On 3 September, shaman Aleksandr Gabyshev was transferred from the specialised psychiatric hospital in Ussuriysk to the Yakutsk Psychoneurological Dispensary. This was reported by RusNews.
The conditions in the new facility are more lenient than in Ussuriysk. Gabyshev’s relatives can now contact him by phone and visit him in person.
Gabyshev was sent for compulsory treatment in a psychiatric facility with close supervision in July 2021. In February 2022, this regime was eased to treatment in a specialised hospital. In December 2024, the Ussuriysk District Court in Primorsky Krai ruled to transfer the shaman from the specialised facility to a general ward. However, in February 2025, the prosecutor’s office appealed this decision.
Gabyshev, who calls himself a “warrior shaman,” spent several months in 2019 walking towards Moscow with the aim, as he put it, “to drive out Putin.” He was detained for the first time in September 2019 at a night camp near the federal highway on the border with Irkutsk Region, in Siberia.
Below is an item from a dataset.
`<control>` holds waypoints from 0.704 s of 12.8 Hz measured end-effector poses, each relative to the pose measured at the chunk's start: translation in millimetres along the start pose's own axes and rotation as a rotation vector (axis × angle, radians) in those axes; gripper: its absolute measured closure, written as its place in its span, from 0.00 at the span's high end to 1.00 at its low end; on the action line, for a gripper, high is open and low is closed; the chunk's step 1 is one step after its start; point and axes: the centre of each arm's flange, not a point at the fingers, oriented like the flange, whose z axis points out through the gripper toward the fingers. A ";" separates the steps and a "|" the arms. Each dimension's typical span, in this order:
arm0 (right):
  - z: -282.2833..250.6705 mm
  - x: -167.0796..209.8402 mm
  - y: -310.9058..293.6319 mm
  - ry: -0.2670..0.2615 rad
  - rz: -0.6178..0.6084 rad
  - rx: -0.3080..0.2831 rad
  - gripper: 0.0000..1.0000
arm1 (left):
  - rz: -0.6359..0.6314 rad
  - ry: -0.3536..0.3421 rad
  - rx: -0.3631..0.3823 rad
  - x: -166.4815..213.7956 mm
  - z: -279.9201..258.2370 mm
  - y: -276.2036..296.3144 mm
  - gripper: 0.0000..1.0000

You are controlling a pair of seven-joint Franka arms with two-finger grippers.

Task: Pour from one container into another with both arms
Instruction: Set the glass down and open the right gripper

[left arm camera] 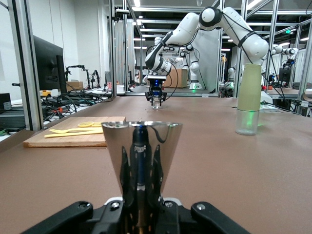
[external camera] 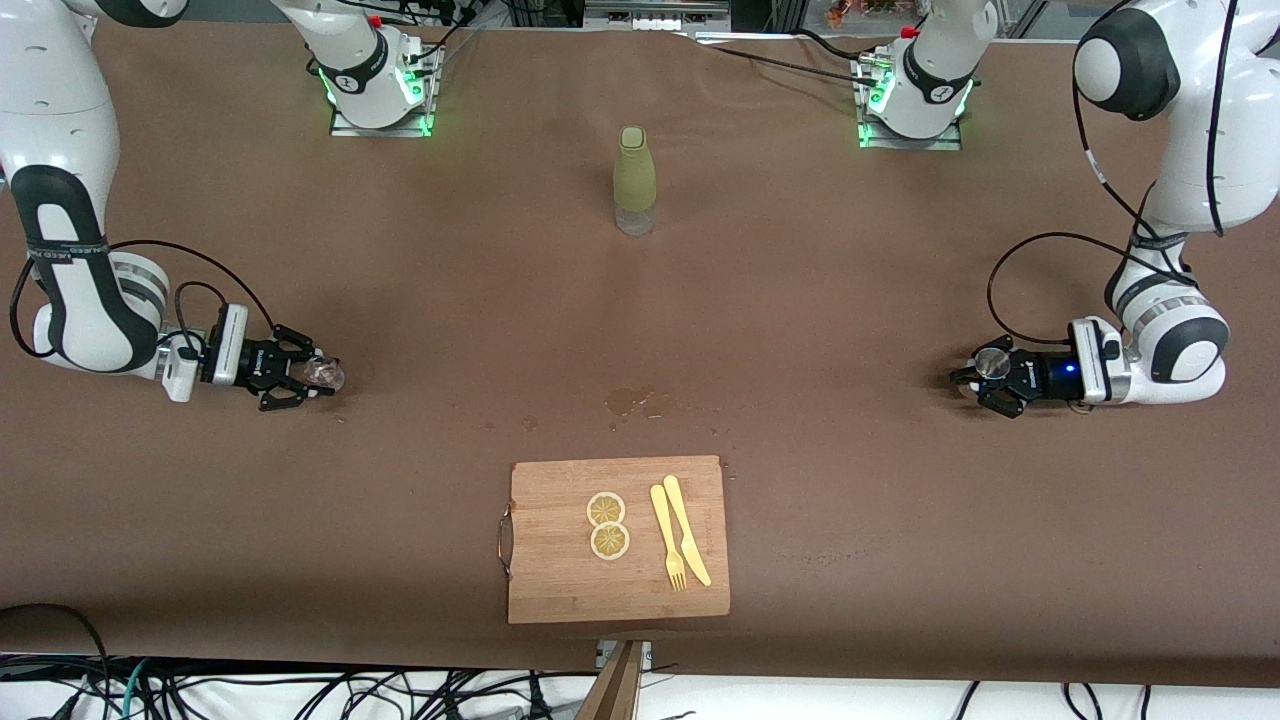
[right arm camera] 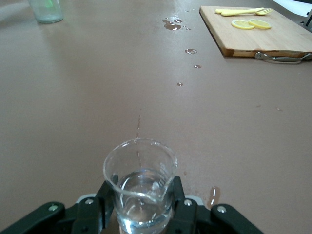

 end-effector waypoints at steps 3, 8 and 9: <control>-6.6 -8.0 -3.7 -0.006 0.012 -0.009 0.57 | 0.013 0.015 0.019 -21.9 -2.1 10.7 0.08; -25.5 -22.2 -11.3 -0.032 0.032 -0.019 1.00 | 0.006 0.024 0.028 -31.2 -11.5 19.4 0.08; -30.8 -24.7 -13.3 -0.037 0.033 -0.013 1.00 | 0.002 0.023 0.030 -32.8 -13.1 20.9 0.08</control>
That same year, Gabyshev was charged with publicly calling for extremist activity (Part 1, Article 280 of the Criminal Code). A psychiatric evaluation initiated by the FSB in Yakutia found Gabyshev showed signs of insanity. His defence maintains the evaluation was flawed.
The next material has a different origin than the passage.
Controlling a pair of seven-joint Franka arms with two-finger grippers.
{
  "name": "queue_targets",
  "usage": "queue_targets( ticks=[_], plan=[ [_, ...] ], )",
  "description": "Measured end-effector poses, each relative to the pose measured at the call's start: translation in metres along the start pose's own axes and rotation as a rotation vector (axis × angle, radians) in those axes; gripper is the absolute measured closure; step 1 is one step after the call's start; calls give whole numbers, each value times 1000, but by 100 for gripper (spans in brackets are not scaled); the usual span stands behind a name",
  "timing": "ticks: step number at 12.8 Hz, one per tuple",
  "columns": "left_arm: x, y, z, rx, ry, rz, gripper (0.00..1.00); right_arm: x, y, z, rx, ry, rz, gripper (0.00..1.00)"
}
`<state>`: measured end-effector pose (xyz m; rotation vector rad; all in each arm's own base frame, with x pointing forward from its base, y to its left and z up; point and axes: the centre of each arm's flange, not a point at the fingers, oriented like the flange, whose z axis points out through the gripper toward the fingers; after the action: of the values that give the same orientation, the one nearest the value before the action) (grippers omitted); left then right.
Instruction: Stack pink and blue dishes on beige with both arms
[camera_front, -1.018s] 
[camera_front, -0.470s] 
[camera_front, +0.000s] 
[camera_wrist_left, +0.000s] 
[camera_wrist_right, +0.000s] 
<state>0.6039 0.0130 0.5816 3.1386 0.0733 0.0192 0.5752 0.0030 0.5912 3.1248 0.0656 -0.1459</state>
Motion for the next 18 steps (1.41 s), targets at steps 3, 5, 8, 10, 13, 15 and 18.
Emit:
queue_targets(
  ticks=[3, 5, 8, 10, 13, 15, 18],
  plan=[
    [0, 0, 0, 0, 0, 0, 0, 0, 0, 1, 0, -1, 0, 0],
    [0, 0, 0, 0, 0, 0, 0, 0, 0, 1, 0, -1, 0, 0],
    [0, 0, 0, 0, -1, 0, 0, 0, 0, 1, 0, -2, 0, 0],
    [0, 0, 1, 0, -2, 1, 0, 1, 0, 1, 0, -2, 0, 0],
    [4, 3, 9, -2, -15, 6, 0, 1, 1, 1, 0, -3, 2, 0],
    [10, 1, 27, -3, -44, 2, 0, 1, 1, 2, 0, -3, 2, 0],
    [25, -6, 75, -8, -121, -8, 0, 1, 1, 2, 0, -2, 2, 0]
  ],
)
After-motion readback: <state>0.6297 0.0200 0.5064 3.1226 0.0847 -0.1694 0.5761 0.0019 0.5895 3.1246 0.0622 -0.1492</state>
In February 2021, yet another criminal case was opened against the shaman—this time under charges of using violence against a representative of authority (Part 2, Article 318 of the Criminal Code). The grounds were a wound sustained by a Rosgvardiya (National Guard) officer when police and a medic came to take Gabyshev to the psychiatric clinic. Investigators claim the shaman wounded the officer with a makeshift bladed weapon. In March of the same year, it became known that an examination did not find any signs of harm dangerous to the health of the officer recognised as the victim in the case. Nevertheless, as early as July of that year, Gabyshev was sent for compulsory treatment and has remained in psychiatric facilities ever since.